いつか彼の心が元通りになった時、ニンニクの村で遭遇した恐ろしい事件のことを思い出さないとは限らなかったが、その時は自分が彼を葬る。
そう言って、エミリーは自分がカインの亡骸とともに、彼の魂を弔うべく旅立ったことにしてくれるよう、メリッサに懇願したのであった。
メリッサがどこまで、自分のことを信用してくれたかは分からない。
だが、二度と村に近づかないことを条件に、彼女は村はずれに馬車を手配してくれた。
あの日、カインの口を封じる前に、吸血鬼とされた男を屁臭の中に葬った。
その時、教会から前金で受け取った「報酬」がある、2人が当面、食べていけるだけの貯えは持っていた。
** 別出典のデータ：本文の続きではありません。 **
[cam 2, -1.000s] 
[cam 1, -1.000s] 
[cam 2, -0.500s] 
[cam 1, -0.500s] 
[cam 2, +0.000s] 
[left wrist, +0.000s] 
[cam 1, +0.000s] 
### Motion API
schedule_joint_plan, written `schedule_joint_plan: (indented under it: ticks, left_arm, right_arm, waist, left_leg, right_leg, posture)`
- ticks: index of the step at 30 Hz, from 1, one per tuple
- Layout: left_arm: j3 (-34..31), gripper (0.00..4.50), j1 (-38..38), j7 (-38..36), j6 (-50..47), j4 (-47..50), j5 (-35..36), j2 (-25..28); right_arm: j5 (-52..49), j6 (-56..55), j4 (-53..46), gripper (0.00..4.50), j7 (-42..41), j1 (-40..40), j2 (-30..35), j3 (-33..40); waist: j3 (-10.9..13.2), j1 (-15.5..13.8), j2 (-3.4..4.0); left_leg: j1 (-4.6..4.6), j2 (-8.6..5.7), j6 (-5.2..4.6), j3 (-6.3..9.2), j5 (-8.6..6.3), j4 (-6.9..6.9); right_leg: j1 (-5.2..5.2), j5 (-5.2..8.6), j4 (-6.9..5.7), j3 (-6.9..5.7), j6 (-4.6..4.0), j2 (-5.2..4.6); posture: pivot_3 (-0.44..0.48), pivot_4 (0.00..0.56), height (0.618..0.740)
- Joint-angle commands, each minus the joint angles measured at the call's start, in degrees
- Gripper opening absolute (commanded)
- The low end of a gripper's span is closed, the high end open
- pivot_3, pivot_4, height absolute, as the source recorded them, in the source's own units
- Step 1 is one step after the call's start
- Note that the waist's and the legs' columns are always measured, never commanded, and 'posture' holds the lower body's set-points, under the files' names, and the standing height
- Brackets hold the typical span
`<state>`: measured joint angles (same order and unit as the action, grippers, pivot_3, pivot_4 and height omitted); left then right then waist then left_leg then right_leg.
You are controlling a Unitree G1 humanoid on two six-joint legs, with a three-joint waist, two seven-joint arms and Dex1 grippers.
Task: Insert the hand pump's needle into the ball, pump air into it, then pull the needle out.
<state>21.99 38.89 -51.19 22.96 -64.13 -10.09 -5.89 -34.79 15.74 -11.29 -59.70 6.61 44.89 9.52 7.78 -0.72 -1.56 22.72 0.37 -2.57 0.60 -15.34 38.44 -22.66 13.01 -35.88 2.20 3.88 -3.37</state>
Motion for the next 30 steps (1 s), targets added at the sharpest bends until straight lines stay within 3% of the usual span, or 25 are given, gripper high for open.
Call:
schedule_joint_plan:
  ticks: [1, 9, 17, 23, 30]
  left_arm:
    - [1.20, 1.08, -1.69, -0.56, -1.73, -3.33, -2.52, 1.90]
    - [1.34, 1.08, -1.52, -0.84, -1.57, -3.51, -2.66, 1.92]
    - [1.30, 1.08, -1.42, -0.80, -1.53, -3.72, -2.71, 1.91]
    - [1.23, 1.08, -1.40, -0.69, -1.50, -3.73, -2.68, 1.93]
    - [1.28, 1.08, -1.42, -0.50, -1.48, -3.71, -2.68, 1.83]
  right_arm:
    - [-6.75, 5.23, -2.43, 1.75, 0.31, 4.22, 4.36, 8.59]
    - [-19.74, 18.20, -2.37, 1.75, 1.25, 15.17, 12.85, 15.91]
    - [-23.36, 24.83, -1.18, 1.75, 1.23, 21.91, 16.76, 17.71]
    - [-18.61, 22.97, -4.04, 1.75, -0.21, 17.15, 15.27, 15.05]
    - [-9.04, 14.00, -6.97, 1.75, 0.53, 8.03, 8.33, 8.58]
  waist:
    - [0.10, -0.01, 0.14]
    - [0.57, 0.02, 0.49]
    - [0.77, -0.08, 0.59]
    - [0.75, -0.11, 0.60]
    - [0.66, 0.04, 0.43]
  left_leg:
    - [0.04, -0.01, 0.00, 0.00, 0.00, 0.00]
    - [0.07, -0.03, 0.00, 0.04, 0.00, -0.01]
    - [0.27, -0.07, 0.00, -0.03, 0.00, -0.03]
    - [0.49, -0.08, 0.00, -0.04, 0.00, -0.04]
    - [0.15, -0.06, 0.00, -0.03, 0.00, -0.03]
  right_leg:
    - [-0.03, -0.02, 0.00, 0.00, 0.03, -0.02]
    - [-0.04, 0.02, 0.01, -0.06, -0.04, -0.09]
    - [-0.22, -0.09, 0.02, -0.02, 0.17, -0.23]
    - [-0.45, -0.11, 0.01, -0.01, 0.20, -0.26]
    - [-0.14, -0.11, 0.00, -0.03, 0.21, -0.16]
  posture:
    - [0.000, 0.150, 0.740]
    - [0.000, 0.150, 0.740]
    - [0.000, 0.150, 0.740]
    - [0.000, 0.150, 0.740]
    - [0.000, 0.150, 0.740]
いま2人は、人目を避けるようにして、この地で暮らしていた。



 「おなか空いたでしょ?いまご飯作るから、待っててね」
 「・・・・・・ん・・・」
 カインが虚ろな目で自分を見上げる視線さえ、今のエミリーには愛おしかった。
少年の頭を撫でて、台所へ向かう彼女。
 (メリッサにはああ言ったけれど・・・)
 夕飯の支度をしながら、彼女は考えていた。
 (あの子の記憶が戻ったとき・・・出来るかしら、私に・・・?)



 「きゃっ!?」
 腰の辺りに不意に何かが押し付けられる感覚を感じ、考え事を中断するエミリー。
 見ればカインが後ろから抱き付いて彼女のふくよかな尻に顔を埋め、甘えていた。
 フゥ、と苦笑して耳のあたりを撫で下ろしてやると、彼はかすかに微笑みながら、エミリーを見上げた。
 「もう・・・いけない子・・・・・・」
エミリーが慈愛に満ちた目でカインを咎めると、その声はどこか押し殺したような、妖しい冷たさを感じさせた。
カインは一瞬怯えた眼をしたが、そんな思いを振り払うかのように、すぐにまた目の前の柔らかく巨大な肉塊に顔を埋めて、甘い香りの中に沈んでいった。